A double dash means “works on a copy instead of in-place”. Here, we copy the two input images into a separate local environment (so inside, you have a list with the two copies). I do that because I modify the images data inside the local environment. Just before exiting the local environment, I don’t need the modified image data anymore, so I remove them all. That’s because I’ve found my coefficients a and b and stored their values in variables.
Here the --local just ensures you won’t modify your two input images at all.

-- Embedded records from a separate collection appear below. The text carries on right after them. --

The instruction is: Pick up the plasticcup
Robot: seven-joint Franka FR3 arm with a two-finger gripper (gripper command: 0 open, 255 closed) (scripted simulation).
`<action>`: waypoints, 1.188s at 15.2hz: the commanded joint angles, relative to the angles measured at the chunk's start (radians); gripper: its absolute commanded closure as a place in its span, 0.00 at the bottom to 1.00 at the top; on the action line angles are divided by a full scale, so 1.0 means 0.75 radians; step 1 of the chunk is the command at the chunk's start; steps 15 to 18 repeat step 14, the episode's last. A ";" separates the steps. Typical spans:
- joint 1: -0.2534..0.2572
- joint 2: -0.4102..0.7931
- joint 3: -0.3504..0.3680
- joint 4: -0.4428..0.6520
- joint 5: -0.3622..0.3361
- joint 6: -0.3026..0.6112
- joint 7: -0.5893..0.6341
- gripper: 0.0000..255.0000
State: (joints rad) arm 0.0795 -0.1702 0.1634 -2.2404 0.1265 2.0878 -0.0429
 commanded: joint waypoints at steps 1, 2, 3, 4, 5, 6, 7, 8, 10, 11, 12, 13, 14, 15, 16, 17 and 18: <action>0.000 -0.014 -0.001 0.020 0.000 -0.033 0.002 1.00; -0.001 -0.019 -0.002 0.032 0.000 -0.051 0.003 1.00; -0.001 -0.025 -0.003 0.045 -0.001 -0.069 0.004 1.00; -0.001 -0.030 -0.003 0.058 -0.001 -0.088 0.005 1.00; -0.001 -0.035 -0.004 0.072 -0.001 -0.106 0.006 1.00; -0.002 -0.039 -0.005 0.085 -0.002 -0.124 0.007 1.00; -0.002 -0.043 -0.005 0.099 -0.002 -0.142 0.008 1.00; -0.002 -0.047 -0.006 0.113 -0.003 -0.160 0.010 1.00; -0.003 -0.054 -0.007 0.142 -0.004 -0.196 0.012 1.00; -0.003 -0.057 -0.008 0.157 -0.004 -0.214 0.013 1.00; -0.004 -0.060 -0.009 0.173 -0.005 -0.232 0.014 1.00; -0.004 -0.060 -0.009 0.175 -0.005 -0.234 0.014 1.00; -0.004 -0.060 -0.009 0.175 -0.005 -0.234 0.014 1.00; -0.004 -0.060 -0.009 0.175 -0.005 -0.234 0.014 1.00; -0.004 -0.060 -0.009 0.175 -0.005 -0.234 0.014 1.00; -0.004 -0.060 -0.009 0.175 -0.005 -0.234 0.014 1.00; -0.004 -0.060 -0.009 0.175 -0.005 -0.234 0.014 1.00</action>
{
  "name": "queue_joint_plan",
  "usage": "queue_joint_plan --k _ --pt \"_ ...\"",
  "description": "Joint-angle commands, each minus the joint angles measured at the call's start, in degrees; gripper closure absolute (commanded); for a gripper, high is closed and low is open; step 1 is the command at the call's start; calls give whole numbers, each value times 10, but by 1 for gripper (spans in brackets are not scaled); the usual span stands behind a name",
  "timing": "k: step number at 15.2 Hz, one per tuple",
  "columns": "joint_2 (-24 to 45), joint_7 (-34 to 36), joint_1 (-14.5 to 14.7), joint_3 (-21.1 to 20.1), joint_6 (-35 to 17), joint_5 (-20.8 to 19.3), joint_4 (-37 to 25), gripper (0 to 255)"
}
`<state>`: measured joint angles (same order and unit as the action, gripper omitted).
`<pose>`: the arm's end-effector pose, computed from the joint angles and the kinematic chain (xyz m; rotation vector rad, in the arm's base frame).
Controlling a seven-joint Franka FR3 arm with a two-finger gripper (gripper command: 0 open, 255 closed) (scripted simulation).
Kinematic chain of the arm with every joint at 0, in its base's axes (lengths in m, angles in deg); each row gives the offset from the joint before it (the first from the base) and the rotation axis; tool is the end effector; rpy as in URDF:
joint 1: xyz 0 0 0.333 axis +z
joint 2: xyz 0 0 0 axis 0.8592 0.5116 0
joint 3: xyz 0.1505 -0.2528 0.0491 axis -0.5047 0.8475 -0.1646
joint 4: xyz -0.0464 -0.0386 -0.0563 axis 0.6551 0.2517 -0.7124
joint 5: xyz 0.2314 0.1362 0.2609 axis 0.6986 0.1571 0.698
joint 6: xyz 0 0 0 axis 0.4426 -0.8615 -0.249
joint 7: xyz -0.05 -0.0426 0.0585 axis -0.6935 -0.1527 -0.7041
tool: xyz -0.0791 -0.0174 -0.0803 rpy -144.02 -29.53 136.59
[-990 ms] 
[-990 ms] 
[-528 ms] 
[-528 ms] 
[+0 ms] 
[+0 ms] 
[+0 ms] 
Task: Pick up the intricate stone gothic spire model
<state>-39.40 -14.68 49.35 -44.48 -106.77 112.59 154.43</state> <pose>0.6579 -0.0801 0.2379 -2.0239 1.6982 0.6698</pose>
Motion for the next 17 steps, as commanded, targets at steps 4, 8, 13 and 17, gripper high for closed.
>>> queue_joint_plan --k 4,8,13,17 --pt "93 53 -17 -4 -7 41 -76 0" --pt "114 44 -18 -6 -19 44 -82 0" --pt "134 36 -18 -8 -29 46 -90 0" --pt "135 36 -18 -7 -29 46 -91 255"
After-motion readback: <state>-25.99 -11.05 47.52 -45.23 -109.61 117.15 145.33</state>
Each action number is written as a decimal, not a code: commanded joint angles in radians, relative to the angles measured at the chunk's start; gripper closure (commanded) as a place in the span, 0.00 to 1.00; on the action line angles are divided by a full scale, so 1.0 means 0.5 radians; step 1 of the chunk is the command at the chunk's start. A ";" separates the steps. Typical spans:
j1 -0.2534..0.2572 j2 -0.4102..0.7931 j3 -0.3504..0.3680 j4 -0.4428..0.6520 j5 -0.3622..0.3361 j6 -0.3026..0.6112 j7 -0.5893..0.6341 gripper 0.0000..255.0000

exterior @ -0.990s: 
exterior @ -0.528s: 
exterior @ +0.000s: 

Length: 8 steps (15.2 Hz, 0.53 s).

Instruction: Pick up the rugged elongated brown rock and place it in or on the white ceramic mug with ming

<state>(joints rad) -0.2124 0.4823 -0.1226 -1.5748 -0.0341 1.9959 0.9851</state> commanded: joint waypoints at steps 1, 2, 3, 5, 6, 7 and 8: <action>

What I do in the --local environment is I construct a matrix A (image [0]) and a vector B (image [1]), such that I’m looking to get the unknown X (the vector of the two coefs a and b of the linear transformation), so that :
A.X = B (matrix product).
This is an over-determined system in this case, but command -solve is able to return the least-square solution X to this system. Here, A is a matrix with 2 columns : the first column is the set of values of the first image, and the second column is filled with 1. The vector B is the set of values of the second image.
Keeping only 10k values is not only for speed reasons, it’s also because if you keep all the values you get a system that is so-overdetermined that you lose numerical precisions when computing the least-square solution with -solve (this is due to the unstability of the pseudo-inverse computation).